### WHAT TO DO
Search the records below for the string "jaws" and copy each line where it turns up.

Source records
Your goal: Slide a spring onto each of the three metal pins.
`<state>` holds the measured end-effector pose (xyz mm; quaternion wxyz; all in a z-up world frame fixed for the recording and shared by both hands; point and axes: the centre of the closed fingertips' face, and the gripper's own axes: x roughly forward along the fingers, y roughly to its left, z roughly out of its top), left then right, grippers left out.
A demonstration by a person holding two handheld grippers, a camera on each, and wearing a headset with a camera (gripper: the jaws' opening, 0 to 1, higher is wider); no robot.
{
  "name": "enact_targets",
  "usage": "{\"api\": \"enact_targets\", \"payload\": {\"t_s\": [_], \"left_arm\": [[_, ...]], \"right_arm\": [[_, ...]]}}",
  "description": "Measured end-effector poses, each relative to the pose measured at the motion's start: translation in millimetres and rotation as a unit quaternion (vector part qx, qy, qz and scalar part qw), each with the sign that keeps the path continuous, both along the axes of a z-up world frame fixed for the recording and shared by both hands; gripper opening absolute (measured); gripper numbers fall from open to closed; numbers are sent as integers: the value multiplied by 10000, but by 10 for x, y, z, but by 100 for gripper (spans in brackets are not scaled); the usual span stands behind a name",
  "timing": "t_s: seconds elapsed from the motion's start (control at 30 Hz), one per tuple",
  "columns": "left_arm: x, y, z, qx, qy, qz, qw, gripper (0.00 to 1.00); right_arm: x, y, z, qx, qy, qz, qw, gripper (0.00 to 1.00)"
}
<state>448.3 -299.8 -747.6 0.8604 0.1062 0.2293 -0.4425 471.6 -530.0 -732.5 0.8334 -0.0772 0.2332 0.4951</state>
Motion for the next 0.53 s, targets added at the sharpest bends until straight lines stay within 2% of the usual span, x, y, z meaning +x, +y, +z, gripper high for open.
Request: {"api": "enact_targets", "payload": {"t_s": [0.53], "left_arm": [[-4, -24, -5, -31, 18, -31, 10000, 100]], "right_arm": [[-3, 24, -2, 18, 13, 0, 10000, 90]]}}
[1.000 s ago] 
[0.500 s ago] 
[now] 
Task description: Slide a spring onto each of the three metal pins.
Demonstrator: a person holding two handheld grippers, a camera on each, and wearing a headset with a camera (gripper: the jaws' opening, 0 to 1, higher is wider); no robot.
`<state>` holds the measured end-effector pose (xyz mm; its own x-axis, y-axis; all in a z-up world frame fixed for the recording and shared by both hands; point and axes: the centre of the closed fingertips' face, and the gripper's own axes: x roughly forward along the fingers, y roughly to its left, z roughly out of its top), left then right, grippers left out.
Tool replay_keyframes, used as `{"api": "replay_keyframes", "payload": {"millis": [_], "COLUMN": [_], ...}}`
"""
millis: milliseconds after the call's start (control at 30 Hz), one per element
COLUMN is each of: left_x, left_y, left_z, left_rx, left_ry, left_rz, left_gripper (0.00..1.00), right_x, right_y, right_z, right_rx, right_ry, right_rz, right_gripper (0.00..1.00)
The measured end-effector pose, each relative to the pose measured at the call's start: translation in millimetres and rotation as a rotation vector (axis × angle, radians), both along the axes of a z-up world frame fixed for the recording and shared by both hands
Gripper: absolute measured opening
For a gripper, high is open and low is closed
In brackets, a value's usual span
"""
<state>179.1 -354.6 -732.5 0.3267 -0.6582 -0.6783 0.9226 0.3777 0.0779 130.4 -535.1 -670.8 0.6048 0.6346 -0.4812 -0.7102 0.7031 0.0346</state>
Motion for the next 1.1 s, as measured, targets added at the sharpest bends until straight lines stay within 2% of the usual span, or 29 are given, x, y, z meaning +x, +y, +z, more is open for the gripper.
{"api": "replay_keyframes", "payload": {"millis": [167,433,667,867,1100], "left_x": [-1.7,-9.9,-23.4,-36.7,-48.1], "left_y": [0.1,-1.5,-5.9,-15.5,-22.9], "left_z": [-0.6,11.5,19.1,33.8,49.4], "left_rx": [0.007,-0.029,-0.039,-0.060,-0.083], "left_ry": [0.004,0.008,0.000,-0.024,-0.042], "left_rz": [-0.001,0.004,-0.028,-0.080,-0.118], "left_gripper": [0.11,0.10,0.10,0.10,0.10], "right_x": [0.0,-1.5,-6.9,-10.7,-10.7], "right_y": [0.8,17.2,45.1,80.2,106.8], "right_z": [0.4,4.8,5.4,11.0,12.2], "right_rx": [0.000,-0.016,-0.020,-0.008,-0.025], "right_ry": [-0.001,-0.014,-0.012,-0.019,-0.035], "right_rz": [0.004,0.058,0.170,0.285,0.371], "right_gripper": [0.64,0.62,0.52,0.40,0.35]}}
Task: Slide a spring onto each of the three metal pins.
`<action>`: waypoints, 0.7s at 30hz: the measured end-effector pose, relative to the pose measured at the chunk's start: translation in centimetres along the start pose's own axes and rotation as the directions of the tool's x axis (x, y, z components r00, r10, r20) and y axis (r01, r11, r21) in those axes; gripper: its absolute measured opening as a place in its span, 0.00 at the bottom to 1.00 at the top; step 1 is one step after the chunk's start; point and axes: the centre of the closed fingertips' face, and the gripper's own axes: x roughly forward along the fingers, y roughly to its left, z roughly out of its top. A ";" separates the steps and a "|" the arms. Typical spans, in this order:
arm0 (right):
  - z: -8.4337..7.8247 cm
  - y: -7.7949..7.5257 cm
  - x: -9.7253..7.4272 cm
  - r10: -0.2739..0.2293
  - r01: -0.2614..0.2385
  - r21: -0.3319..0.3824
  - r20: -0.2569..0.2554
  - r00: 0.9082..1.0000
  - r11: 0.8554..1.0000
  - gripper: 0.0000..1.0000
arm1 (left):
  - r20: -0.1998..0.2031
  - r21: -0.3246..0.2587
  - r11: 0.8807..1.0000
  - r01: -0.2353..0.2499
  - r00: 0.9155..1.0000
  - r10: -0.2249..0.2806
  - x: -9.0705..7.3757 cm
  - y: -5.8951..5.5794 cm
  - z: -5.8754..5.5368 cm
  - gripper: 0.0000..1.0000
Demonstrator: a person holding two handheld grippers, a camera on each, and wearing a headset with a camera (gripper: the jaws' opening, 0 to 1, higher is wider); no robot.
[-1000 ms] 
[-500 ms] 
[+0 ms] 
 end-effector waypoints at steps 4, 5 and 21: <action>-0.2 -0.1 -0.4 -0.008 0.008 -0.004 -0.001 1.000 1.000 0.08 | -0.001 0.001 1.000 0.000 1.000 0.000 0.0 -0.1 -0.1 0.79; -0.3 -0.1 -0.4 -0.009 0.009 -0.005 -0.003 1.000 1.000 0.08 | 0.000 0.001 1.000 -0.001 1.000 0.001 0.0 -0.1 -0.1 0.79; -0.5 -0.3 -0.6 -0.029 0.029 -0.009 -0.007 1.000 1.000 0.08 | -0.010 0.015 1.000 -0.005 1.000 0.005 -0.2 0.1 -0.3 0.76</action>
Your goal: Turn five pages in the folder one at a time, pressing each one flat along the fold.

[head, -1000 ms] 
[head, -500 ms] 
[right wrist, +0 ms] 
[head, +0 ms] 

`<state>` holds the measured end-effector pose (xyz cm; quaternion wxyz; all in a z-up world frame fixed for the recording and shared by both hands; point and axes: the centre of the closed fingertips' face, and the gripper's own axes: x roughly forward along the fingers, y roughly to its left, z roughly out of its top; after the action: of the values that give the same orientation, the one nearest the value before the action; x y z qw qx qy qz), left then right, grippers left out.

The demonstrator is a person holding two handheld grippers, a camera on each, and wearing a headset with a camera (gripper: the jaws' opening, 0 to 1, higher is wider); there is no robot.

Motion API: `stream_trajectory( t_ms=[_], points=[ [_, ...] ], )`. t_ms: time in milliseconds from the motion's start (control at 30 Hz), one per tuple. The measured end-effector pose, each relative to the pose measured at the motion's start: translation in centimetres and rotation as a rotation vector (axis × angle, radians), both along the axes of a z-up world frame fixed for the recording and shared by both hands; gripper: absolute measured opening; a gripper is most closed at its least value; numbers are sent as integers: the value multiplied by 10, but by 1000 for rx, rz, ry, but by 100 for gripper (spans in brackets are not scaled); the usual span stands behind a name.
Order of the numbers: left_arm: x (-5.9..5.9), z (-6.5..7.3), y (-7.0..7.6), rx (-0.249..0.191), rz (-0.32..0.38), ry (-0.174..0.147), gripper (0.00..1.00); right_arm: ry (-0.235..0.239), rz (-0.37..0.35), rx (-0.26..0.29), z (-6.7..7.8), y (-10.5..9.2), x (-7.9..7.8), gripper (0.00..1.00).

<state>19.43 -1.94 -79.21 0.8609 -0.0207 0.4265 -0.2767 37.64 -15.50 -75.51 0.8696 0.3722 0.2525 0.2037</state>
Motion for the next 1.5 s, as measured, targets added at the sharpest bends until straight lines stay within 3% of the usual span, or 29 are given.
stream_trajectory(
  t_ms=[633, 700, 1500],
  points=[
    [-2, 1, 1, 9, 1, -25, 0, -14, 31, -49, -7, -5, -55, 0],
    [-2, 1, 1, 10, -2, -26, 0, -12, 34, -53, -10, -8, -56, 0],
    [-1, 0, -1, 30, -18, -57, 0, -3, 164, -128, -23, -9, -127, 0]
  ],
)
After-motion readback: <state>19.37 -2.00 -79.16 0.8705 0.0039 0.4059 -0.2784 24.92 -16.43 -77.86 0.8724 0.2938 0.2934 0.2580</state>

### RESULT
A demonstration by a person holding two handheld grippers, a camera on each, and wearing a headset with a camera (gripper: the jaws' opening, 0 to 1, higher is wider); no robot.
Demonstrator: a person holding two handheld grippers, a camera on each, and wearing a headset with a camera (gripper: the jaws' opening, 0 to 1, higher is wider); no robot.
Demonstrator: a person holding two handheld grippers, a camera on each, and wearing a headset with a camera (gripper: the jaws' opening, 0 to 1, higher is wider); no robot.
The demonstrator is a person holding two handheld grippers, a camera on each, and wearing a headset with a camera (gripper: the jaws' opening, 0 to 1, higher is wider); there is no robot.

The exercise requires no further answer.